Le temps de la réconciliation : un temps à ne pas manquer



Jean Delumeau


«  Les résistances à l’oecuménisme viennent, je le répète, de plusieurs côtés à la fois. Mais le catholicisme étant la plus grande étoile de la constellation chrétienne, il lui appartient, me semble-il-, de prendre les initiatives majeures en faveur de la réunion. Or, un obstacle se dresse ici. Car, pour entrer dans une concertation fructueuse avec les autres professions chrétiennes, il est nécessaire que l’Eglise romaine ait auparavant instauré à l’intérieur d’elle-même des espaces de dialogue et modifié ses structures de manière à créer de véritables échanges avec ses propres fidèles ; autrement dit qu’elle accepte et institue d’abord une pluralité catholique pour mettre ensuite sur pied une pluralité chrétienne.
Il faut encore élargir le propos : non seulement la création des structures associant les fidèles aux décisions du magistère catholique, mais aussi une plus grande collégialité au niveau supérieur de la hiérarchie et une plus large autonomie des Eglises locales, avec effacement corrélatif de la Curie, constituent des préalables indispensables au dialogue oecuménique. Car celui-ci bute d’abord et surtout sur le centralisme romain et l’énorme pouvoiur du pape, «  le curé du monde », dit-on parfois, que n’équilibre aucun contrepoids.( pp. 179-180 )
L’avenir du christianisme passe par l’intégration du pluriel, c’est-à-dire par l’acceptation fraternelle des confessions chrétiennes les unes par les autres et l’acceptation non moins nécessaire, dans la charité réciproque, de la diversité à l’intérieur de chacune des composantes du christianisme. » (p. 189)

Extrait de Jean Delumeau " Guetter l’aurore.

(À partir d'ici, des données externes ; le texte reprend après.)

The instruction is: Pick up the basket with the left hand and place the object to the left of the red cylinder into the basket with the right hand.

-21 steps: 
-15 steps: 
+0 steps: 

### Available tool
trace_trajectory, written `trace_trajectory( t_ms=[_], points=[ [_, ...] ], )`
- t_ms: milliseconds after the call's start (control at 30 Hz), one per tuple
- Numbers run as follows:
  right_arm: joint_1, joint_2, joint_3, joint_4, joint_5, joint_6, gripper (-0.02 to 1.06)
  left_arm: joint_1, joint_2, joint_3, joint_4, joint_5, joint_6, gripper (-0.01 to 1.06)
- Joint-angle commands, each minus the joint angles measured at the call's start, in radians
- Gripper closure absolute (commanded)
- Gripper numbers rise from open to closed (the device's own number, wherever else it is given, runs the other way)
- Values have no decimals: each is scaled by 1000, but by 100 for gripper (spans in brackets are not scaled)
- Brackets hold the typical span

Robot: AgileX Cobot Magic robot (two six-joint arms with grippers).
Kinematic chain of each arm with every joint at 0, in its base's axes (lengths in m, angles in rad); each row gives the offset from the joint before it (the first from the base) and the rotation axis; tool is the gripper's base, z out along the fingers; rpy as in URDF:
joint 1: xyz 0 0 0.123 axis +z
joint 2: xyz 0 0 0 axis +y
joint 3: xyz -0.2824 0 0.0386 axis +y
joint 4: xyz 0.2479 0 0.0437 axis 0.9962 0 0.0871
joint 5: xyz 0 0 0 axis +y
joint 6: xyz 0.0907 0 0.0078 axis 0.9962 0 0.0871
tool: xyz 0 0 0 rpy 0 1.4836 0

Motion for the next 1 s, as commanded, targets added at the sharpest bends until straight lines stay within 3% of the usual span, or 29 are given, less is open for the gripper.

Un christianisme pour demain ", Paris, Editions Grasset et Fasquelle, 2003.


En ce début de millénaire l’oecuménisme semble faire du surplace par rapport aux espoirs qu’avait fait naître le dernier concile Vatican II. Le manque d’avancées dans le dialogue religieux apparaît flagrant relativement à la nécessité de l’oecuménisme. S’il n’est pas question de négliger la difficulté des problèmes à aborder, il n’en reste pas moins que la division des Eglises ne peut qu’affaiblir la crédibilité du christianisme dans l’esprit des non croyants. Si l’Eglise peut se définir comme une communion d’amour nos contemporains, et les plus jeunes d’entre eux, ne sont-ils pas en droit d’attendre une marche vers la réconciliation fraternelle - même si elle doit être longue et les obstacles nombreux à surmonter - entre les différentes confessions chrétiennes ? Ne serait-ce pas là une condition pour que le message d’Amour soit plus lisible et plus crédible dans le monde sécularisé contemporain. La voie, à terme, est sans doute dans l’acceptation de la diversité là où les fondamentaux du mystère chrétien ne sont pas en cause.